■ **Problem to solve**: Give the lines below again, exactly as they stand, and leave out the images.

■ **Source data**:
------------------------
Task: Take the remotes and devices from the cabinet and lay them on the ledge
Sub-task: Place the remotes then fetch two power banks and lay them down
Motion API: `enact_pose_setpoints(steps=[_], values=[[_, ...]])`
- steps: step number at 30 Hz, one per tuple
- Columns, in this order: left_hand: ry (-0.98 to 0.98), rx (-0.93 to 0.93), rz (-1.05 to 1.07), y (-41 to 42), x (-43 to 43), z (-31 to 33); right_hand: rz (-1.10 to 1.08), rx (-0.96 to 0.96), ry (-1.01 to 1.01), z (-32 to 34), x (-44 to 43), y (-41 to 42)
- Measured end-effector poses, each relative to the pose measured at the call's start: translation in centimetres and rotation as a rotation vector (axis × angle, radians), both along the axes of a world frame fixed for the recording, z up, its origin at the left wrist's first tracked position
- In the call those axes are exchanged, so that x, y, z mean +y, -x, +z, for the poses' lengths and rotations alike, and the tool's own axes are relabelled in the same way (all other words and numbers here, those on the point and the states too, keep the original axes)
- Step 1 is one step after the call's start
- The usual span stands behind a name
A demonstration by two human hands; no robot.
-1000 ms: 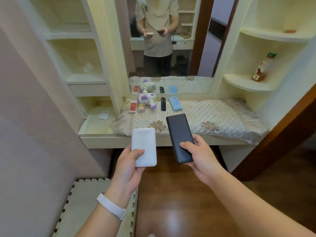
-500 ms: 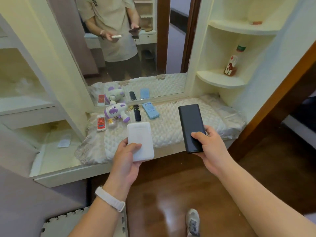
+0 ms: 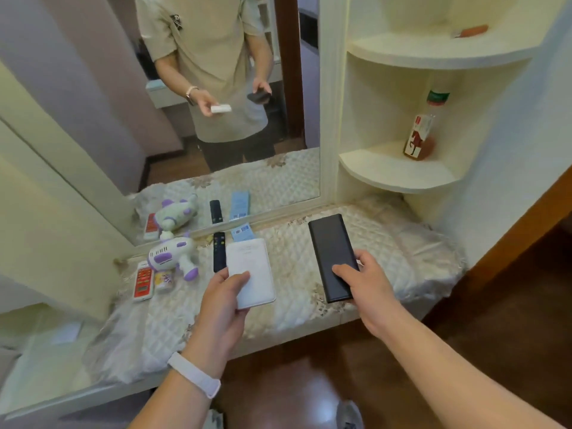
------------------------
■ **Solution to this task**:
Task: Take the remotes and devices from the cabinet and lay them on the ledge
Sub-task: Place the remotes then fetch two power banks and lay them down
Motion API: `enact_pose_setpoints(steps=[_], values=[[_, ...]])`
- steps: step number at 30 Hz, one per tuple
- Columns, in this order: left_hand: ry (-0.98 to 0.98), rx (-0.93 to 0.93), rz (-1.05 to 1.07), y (-41 to 42), x (-43 to 43), z (-31 to 33); right_hand: rz (-1.10 to 1.08), rx (-0.96 to 0.96), ry (-1.01 to 1.01), z (-32 to 34), x (-44 to 43), y (-41 to 42)
- Measured end-effector poses, each relative to the pose measured at the call's start: translation in centimetres and rotation as a rotation vector (axis × angle, radians), both along the axes of a world frame fixed for the recording, z up, its origin at the left wrist's first tracked position
- In the call those axes are exchanged, so that x, y, z mean +y, -x, +z, for the poses' lengths and rotations alike, and the tool's own axes are relabelled in the same way (all other words and numbers here, those on the point and the states too, keep the original axes)
- Step 1 is one step after the call's start
- The usual span stands behind a name
A demonstration by two human hands; no robot.
-1000 ms: 
-500 ms: 
+0 ms: 

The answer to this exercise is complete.